Jeśli spodobał ci się wpis to udostępnij post oraz kliknij na umieszczone poniżej gwiazdki, kwadraty oraz inne G+1 czy FB lubię to!.


A jeśli znajdziecie w sieci odnośniki do ciekawych galerii, nowości, poradników, recenzji lub ciekawostek albo sami opublikujecie warty uwagi wpis na waszym blogu to piszcie śmiało komentarze pod tym wpisem.
And that's all for today.

If you liked this entry share post and leave mark by clicking on the stars, squares and other G+1 or FB like it !.


And if you find the web links to interesting galleries, news, guides, reviews, interesting facts, or they do publish a very interesting one entry on your blog please write boldly comments on this entry.

Zachęcam także do POLUBIENIA gry Warheim FS na FB,
dołączenia do BLOGOSFERY oraz komentowania wpisów!
Zapraszam także na forum AZYLIUM, które skupia graczy
Mordheim i Warheim FS.

Recenzja: Golemic Market od Micro Art Studio.
Reviews: Golemic Market from Micro Art Studio.

Witam szanowne państwo-draństwo i zapraszam na kolejną recenzję. Dziś rozpakowałem dla Was wciąż świeży element terenu dostępny w ofercie Micro Art Studio, czyli Golemic Market.

Zestaw Golemic Market został zapakowany w solidne kartonowe pudełko, które zostało wsunięte w kolorową obwolutę. Całość wygląda bardzo solidnie i wizualnie prezentuje się bardzo dobrze, co jest na chwilę obecną raczej wyjątkiem wśród producentów, którzy zwykle pakują swoje wyroby w foliowe worki lub plastikowe blistry.

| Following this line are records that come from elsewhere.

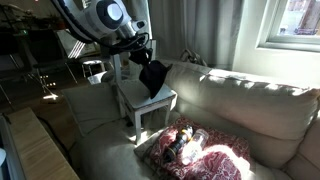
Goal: Put the hat onto the chair then turn it over
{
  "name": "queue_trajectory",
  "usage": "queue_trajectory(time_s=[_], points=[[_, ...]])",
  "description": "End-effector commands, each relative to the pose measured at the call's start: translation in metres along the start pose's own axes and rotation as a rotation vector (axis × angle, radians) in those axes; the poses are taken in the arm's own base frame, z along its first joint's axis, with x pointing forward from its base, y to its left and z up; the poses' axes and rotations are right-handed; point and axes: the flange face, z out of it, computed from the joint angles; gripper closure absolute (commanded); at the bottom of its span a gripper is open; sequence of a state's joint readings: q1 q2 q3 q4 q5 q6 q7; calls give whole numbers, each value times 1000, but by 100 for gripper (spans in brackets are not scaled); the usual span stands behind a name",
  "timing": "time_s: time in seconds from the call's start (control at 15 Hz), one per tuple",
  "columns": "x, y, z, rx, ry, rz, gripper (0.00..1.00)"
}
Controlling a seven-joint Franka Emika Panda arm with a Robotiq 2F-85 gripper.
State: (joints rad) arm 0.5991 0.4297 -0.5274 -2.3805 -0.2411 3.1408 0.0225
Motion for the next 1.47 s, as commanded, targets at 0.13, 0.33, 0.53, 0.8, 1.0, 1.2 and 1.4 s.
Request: queue_trajectory(time_s=[0.13, 0.33, 0.53, 0.8, 1.0, 1.2, 1.4], points=[[0, 1, -1, 0, 2, 2, 98], [5, -33, -1, -15, 21, -141, 98], [9, -69, -6, -33, 66, -253, 98], [-3, -110, -5, -25, 54, -364, 98], [-13, -130, 1, -9, 30, -428, 98], [-22, -144, 10, -17, 26, -518, 98], [-16, -149, 19, -112, 47, -588, 98]])
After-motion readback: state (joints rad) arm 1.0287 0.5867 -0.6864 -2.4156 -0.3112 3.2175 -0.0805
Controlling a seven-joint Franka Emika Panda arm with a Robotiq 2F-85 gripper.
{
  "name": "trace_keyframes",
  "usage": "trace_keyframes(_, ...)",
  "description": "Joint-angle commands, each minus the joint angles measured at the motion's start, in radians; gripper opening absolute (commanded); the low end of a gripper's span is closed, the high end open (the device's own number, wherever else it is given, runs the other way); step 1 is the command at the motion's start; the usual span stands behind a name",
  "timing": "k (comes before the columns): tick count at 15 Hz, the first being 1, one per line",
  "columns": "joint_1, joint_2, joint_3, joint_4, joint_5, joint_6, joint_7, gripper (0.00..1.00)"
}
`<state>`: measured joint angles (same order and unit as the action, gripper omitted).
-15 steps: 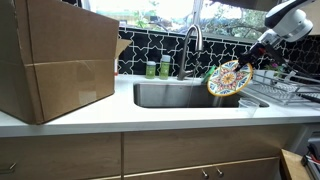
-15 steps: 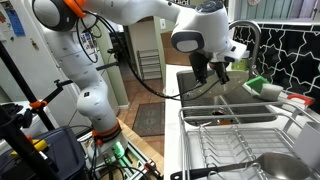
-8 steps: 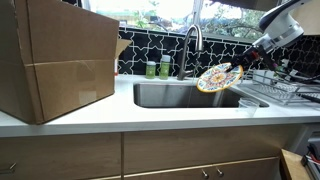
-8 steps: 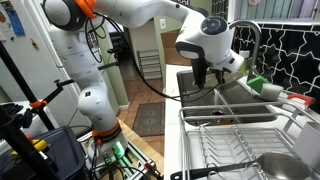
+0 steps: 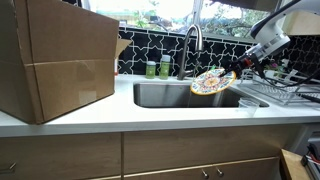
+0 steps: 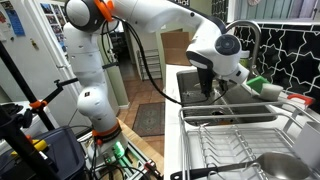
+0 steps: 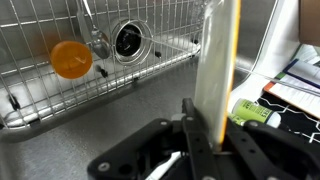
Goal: Pick up the plate from the sink and rinse it with running water, put the plate on the dish rack
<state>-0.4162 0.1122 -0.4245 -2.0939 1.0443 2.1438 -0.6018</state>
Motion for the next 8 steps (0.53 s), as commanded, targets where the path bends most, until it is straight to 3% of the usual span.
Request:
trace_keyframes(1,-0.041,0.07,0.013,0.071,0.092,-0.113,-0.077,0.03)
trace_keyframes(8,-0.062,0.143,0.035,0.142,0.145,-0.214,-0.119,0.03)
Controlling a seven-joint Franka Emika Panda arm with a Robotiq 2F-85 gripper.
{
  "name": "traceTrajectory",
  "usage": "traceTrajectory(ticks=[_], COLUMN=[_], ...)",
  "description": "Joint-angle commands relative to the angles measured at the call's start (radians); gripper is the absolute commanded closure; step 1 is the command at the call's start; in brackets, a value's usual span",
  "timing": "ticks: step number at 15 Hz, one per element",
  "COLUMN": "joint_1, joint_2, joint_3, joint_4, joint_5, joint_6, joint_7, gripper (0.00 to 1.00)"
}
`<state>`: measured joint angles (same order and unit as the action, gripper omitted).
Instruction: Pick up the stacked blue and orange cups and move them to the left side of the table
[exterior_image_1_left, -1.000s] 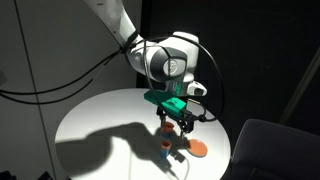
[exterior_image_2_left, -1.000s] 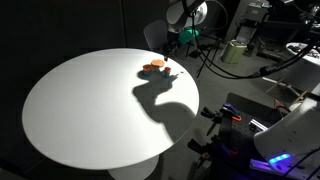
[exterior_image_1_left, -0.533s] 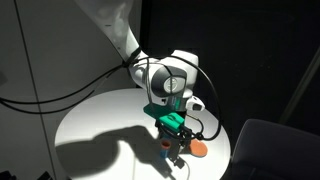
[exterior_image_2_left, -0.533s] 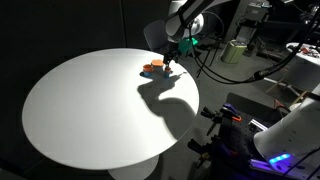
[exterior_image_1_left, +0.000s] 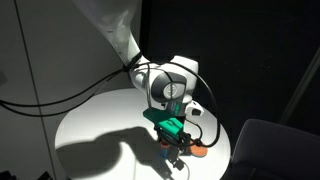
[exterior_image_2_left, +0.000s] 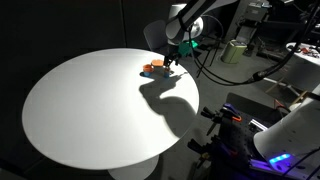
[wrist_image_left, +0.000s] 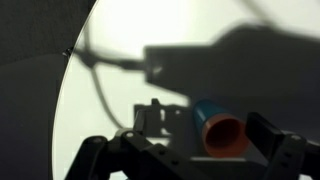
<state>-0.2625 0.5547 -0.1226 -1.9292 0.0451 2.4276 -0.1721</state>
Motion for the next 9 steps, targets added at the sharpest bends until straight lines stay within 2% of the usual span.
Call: traceTrajectory(ticks=[1, 9], joint_1=[-0.009, -0.006], joint_2=[0.009, 0.008], joint_3=[0.018, 0.028], joint_4=[0.012, 0.019], joint_5=[0.005, 0.003], joint_6=[0.015, 0.012], joint_7=[-0.028, -0.028], gripper=[0.00, 0.00])
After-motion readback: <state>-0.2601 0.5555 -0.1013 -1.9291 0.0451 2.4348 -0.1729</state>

Choć nie powinno oceniać się książki po okładce i nie wszystko złoto co się błyszczy, to otwierając pudełko czuje się, że produkt jest wart swojej ceny.

Wnętrze zabezpieczono piankami, wśród których umieszczono sześć żywicznych elementów składających się na Golemic Market. Wewnątrz znalazłem także dwie dedykowane do gry Wolsung Steampunk Skirmish Game karty, na których umieszczono zasady scenariusza i terenu pozwalające wykorzystać Golemic Market w czasie rozgrywki. Natomiast żetony można wyciąć z kolorowej obwoluty w którą zapakowano pudełko, co możecie zobaczyć na  zdjęciu poniżej.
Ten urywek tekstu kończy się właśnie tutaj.